__The problem__
In your answer, repeat each line of the data exactly.

__Given data__

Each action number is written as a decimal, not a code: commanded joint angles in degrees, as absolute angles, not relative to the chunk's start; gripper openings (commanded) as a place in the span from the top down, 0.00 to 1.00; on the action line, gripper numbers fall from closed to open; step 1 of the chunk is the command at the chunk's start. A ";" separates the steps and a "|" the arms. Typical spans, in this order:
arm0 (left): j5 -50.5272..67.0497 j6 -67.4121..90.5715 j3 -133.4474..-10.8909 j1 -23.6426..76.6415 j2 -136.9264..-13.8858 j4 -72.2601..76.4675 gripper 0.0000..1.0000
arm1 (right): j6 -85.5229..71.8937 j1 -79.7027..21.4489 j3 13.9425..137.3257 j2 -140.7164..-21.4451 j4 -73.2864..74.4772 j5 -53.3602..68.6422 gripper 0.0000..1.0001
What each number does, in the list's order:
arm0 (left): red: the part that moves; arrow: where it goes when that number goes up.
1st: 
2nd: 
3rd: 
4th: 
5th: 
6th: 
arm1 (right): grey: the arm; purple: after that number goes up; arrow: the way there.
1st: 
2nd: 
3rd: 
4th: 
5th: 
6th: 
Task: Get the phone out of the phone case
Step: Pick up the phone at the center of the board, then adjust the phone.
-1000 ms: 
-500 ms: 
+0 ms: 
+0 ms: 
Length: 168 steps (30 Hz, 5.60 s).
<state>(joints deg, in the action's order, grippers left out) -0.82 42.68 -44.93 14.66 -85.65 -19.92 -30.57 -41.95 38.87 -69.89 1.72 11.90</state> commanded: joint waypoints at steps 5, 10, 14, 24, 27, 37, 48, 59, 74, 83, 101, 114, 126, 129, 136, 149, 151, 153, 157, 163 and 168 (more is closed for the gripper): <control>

__Result for this exercise__
Each action number is written as a decimal, not a code: commanded joint angles in degrees, as absolute angles, not relative to the chunk's start; gripper openings (commanded) as a place in the span from the top down, 0.00 to 1.00; on the action line, gripper numbers fall from closed to open; step 1 of the chunk is the command at the chunk's start. A ";" separates the steps and a "|" the arms. Typical spans, in this order:
arm0 (left): j5 -50.5272..67.0497 j6 -67.4121..90.5715 j3 -133.4474..-10.8909 j1 -23.6426..76.6415 j2 -136.9264..-13.8858 j4 -72.2601..76.4675 gripper 0.0000..1.0000
arm1 (right): j6 -85.5229..71.8937 j1 -79.7027..21.4489 j3 13.9425..137.3257 j2 -140.7164..-21.4451 j4 -73.2864..74.4772 j5 -53.3602..68.6422 gripper 0.0000..1.0001
What each number does, in the list's order:
arm0 (left): red: the part that moves; arrow: where it goes when that number goes up.
1st: 
2nd: 
3rd: 
4th: 
5th: 
6th: 
arm1 (right): grey: the arm; purple: after that number goes up; arrow: the way there.
1st: 
2nd: 
3rd: 
4th: 
5th: 
6th: 
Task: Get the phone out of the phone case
Step: Pick up the phone at the center of the board, then adjust the phone.
-1000 ms: 
-500 ms: 
+0 ms: 
+0 ms: 
Length: 168 steps (30 Hz, 5.60 s).
<state>(joints deg, in the action's order, grippers left out) -0.82 42.68 -44.93 14.66 -85.65 -19.92 -30.57 -41.95 38.87 -69.89 1.72 11.90</state> commanded: joint waypoints at steps 5, 10, 14, 24, 27, 37, 48, 59, 74, 83, 101, 114, 126, 129, 136, 149, 151, 153, 157, 163 and 168 (more is closed for the gripper): <control>

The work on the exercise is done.